RECORDS TO USE: Begin

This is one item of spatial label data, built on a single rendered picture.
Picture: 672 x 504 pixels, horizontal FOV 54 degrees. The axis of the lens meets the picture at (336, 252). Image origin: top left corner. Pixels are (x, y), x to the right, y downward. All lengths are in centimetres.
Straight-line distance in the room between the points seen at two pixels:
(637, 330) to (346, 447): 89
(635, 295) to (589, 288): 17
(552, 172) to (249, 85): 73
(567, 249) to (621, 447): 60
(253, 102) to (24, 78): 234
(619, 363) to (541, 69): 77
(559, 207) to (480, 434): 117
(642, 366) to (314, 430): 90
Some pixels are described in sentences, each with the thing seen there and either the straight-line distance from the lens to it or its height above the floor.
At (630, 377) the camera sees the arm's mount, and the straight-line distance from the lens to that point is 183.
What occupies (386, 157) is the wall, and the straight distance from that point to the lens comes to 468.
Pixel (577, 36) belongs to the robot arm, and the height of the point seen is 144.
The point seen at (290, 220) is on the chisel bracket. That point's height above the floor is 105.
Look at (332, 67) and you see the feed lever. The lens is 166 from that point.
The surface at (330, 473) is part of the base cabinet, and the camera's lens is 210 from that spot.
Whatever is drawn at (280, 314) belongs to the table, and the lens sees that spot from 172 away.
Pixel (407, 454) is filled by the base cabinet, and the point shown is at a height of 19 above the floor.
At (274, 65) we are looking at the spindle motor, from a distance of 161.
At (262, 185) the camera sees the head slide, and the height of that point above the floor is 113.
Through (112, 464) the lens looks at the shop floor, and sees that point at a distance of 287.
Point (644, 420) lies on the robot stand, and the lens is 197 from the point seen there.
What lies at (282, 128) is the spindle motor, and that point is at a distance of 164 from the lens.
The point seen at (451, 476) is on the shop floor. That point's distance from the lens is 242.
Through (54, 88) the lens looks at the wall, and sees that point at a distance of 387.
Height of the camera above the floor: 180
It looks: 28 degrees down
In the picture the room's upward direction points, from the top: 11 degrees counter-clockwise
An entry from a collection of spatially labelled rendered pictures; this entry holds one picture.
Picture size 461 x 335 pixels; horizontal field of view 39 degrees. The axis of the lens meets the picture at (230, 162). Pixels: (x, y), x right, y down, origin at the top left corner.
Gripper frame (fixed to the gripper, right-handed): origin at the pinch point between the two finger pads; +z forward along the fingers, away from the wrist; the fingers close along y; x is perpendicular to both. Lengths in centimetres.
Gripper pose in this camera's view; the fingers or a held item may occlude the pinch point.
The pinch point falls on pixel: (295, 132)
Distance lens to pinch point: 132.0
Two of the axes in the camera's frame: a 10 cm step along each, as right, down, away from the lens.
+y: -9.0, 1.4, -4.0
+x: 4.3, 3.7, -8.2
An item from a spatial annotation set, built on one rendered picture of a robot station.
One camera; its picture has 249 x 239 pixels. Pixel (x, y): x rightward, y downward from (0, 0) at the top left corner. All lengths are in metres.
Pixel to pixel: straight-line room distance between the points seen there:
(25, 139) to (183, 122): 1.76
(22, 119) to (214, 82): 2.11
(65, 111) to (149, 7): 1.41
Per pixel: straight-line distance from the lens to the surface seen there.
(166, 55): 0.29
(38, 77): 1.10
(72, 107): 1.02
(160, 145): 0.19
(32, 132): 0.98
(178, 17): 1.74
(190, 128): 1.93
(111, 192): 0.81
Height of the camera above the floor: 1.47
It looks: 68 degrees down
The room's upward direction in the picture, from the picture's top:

RECORDS TO USE: End

TASK DIRECTIONS »
Each record must be reproduced exactly, with nothing missing.

RESPONSE TO THIS TASK »
This is one item of spatial label data, built on a single rendered picture.
Picture: 672 x 504 pixels, horizontal FOV 54 degrees. The axis of the lens meets the picture at (336, 252). Image origin: top left corner. Pixels are (x, y), x to the right, y downward. All lengths are in centimetres.
Straight-line distance in the room between the points seen at two pixels:
(637, 330) to (346, 447): 89
(635, 295) to (589, 288): 17
(552, 172) to (249, 85): 73
(567, 249) to (621, 447): 60
(253, 102) to (24, 78): 234
(619, 363) to (541, 69): 77
(559, 207) to (480, 434): 117
(642, 366) to (314, 430): 90
Some pixels are described in sentences, each with the thing seen there and either the straight-line distance from the lens to it or its height above the floor.
At (630, 377) the camera sees the arm's mount, and the straight-line distance from the lens to that point is 183.
What occupies (386, 157) is the wall, and the straight distance from that point to the lens comes to 468.
Pixel (577, 36) belongs to the robot arm, and the height of the point seen is 144.
The point seen at (290, 220) is on the chisel bracket. That point's height above the floor is 105.
Look at (332, 67) and you see the feed lever. The lens is 166 from that point.
The surface at (330, 473) is part of the base cabinet, and the camera's lens is 210 from that spot.
Whatever is drawn at (280, 314) belongs to the table, and the lens sees that spot from 172 away.
Pixel (407, 454) is filled by the base cabinet, and the point shown is at a height of 19 above the floor.
At (274, 65) we are looking at the spindle motor, from a distance of 161.
At (262, 185) the camera sees the head slide, and the height of that point above the floor is 113.
Through (112, 464) the lens looks at the shop floor, and sees that point at a distance of 287.
Point (644, 420) lies on the robot stand, and the lens is 197 from the point seen there.
What lies at (282, 128) is the spindle motor, and that point is at a distance of 164 from the lens.
The point seen at (451, 476) is on the shop floor. That point's distance from the lens is 242.
Through (54, 88) the lens looks at the wall, and sees that point at a distance of 387.
Height of the camera above the floor: 180
It looks: 28 degrees down
In the picture the room's upward direction points, from the top: 11 degrees counter-clockwise
An entry from a collection of spatially labelled rendered pictures; this entry holds one picture.
Picture size 461 x 335 pixels; horizontal field of view 39 degrees. The axis of the lens meets the picture at (230, 162). Pixels: (x, y), x right, y down, origin at the top left corner.
Gripper frame (fixed to the gripper, right-handed): origin at the pinch point between the two finger pads; +z forward along the fingers, away from the wrist; the fingers close along y; x is perpendicular to both. Lengths in centimetres.
Gripper pose in this camera's view; the fingers or a held item may occlude the pinch point.
The pinch point falls on pixel: (295, 132)
Distance lens to pinch point: 132.0
Two of the axes in the camera's frame: a 10 cm step along each, as right, down, away from the lens.
+y: -9.0, 1.4, -4.0
+x: 4.3, 3.7, -8.2
An item from a spatial annotation set, built on one rendered picture of a robot station.
One camera; its picture has 249 x 239 pixels. Pixel (x, y): x rightward, y downward from (0, 0) at the top left corner. All lengths are in metres.
Pixel to pixel: straight-line room distance between the points seen there:
(25, 139) to (183, 122): 1.76
(22, 119) to (214, 82): 2.11
(65, 111) to (149, 7): 1.41
Per pixel: straight-line distance from the lens to the surface seen there.
(166, 55): 0.29
(38, 77): 1.10
(72, 107): 1.02
(160, 145): 0.19
(32, 132): 0.98
(178, 17): 1.74
(190, 128): 1.93
(111, 192): 0.81
Height of the camera above the floor: 1.47
It looks: 68 degrees down
The room's upward direction in the picture, from the picture's top:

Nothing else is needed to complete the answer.